Disfigured victim's plea to die

Disfigured victim's plea to die exposes India's acid violence

ReutersBy Nita Bhalla | Reuters

NEW DELHI (TrustLaw) - They came in the dead of night, broke into her home as she slept and poured a cocktail of acids over her face -- burning her skin, melting her eyelids, nose, mouth and ears, and leaving her partially deaf and almost blind.
Her crime?
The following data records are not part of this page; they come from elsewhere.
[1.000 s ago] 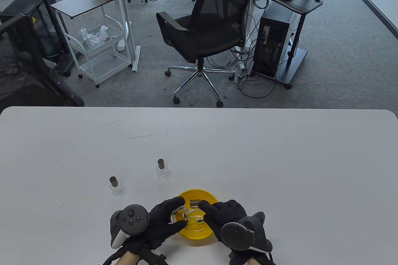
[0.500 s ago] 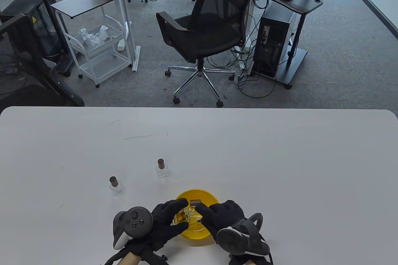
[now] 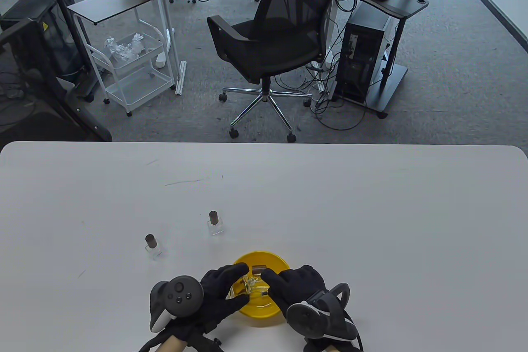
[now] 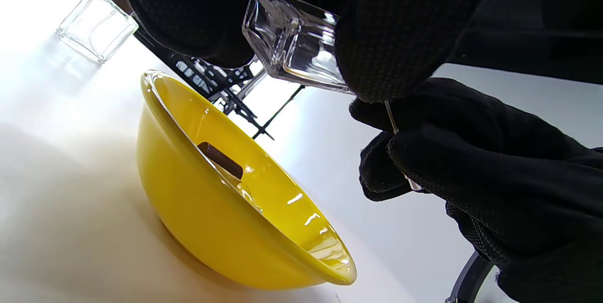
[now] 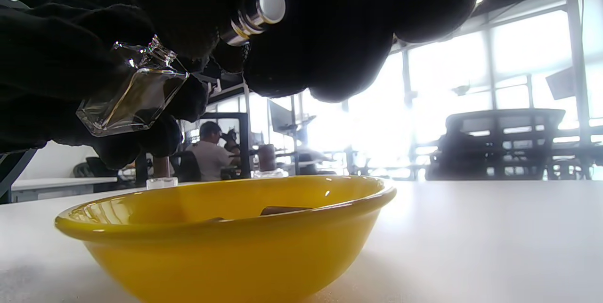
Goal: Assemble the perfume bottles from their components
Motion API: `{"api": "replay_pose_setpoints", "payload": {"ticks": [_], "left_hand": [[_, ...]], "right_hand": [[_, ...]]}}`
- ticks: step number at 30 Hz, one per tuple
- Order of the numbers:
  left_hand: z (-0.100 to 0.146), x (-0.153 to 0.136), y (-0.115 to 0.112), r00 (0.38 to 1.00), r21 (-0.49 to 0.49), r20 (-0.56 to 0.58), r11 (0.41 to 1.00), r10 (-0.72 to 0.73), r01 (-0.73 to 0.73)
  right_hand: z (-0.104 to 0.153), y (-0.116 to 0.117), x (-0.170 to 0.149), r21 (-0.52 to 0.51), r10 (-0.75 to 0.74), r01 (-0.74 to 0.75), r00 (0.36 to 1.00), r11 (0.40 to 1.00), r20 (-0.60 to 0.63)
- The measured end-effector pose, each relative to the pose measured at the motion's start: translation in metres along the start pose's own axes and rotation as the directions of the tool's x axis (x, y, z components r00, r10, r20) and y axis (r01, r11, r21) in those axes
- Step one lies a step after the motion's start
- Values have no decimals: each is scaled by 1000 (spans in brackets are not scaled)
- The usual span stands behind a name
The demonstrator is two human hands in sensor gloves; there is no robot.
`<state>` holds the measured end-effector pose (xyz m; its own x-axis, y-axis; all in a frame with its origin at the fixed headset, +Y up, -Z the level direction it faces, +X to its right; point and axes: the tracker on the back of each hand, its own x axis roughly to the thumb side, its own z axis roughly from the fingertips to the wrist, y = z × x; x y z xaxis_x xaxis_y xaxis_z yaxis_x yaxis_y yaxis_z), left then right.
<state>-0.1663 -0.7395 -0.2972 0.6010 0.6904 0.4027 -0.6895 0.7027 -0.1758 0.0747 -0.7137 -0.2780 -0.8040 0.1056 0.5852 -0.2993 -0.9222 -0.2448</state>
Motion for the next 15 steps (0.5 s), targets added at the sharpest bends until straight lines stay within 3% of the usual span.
{"api": "replay_pose_setpoints", "payload": {"ticks": [8, 15], "left_hand": [[0, 6, -6, 999, -30, 20, 999, -37, 37], [0, 13, -11, 996, -51, 56, 996, -68, 71]], "right_hand": [[-2, 4, 3, -15, -84, 85, 996, 996, 37], [-7, 8, 2, -27, -333, 333, 943, 943, 13]]}}
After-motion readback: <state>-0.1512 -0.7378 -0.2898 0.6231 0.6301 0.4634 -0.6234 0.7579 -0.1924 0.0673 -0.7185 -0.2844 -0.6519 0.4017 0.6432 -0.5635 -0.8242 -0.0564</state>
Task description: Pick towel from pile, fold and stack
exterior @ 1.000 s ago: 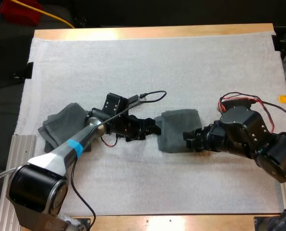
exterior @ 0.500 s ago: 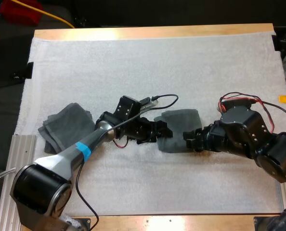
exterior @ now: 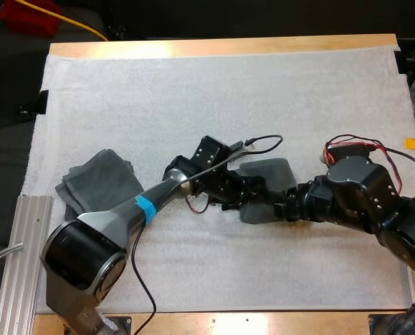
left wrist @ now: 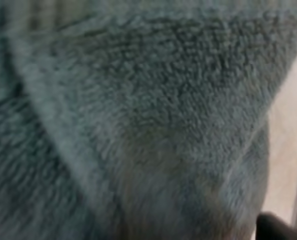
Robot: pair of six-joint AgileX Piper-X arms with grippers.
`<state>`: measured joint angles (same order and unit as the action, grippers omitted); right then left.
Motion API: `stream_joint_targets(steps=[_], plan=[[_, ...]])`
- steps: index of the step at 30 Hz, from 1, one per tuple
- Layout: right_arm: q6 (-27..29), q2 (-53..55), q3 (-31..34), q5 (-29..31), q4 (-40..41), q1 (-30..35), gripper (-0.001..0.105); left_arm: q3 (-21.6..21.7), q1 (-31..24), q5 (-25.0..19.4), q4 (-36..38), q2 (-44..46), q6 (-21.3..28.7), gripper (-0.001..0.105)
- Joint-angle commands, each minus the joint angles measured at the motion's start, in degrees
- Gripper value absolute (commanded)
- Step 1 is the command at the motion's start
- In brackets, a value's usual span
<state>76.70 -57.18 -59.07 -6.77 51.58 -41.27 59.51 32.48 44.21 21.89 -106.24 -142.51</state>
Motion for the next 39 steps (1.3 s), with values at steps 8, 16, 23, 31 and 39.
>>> stream_joint_targets(steps=[8, 16, 23, 31, 39], plan=[[0.02, 1.31, -0.41, -0.51, 0.04, -0.22, 0.063, 0.54, 0.49, 1.14, 0.93, -0.07, 0.36, 0.023], [-1.21, 1.31, -0.41, -0.51, -0.65, -0.22, 0.063, 0.54, -0.58, -3.69, 10.32, 3.49, 13.40, 0.000], [-2.10, 1.31, -0.41, -0.51, -3.00, -0.22, 0.063, 0.54, -5.87, -6.13, 17.47, 9.40, 21.40, 0.000], [-2.40, 1.31, -0.41, -1.08, -2.99, -0.22, 0.063, 0.54, -15.05, -7.36, 25.59, 16.44, 29.33, 0.000], [-3.39, 1.31, -0.41, -1.17, -4.29, -0.22, 0.063, 2.60, -23.68, -12.41, 33.38, 21.62, 37.33, 0.000]])
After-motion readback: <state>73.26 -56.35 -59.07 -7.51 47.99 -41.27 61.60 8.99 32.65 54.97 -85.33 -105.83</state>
She had spurned their sexual advances.
Nine years on, Sonali Mukherjee, 27, is appealing to the government for medical support for skin reconstructive surgery as well as tougher penalties on her three assailants, who were released on bail after only three years in prison. Either that, she says, or authorities should give her the right to kill herself. Euthanasia is illegal in India. "For the last nine years, I am suffering ... living without hope, without future. If I don't have justice or my health, my only way out is to die," she says, sitting on a bed in a sparsely furnished room above a Sikh temple in south Delhi. "I don't want to live half a life, with half a face." Sonali's desperate plea highlights the heinous crime of throwing acid on women in India, the lack of support for victims, and lax laws which have allowed attackers to get away with what activists say is the equivalent of murder. Acid violence - where acid is intentionally thrown to maim, disfigure or blind - occurs in many countries across the world, and is most common in Cambodia, as well as Bangladesh, Pakistan, Afghanistan and India where deep-rooted patriarchy persists. Around 1,500 acid attacks are reported globally each year, with 80 percent of them on women, says London-based charity, Acid Survivors Trust International, adding this is a gross under-estimate as most victims are scared to speak out. There is no official statistics for India, but a study conducted by Cornell University in January 2011 said there were 153 attacks reported in the media from 1999 to 2010. Many of these attacks, said the study, are acts of revenge because a woman spurns sexual advances or rejects a marriage proposal. "These men feel so insulted that a woman could turn them down and have an attitude of 'If I can't have you, no one can'," says Sushma Kapoor, deputy director for UN Women in South Asia.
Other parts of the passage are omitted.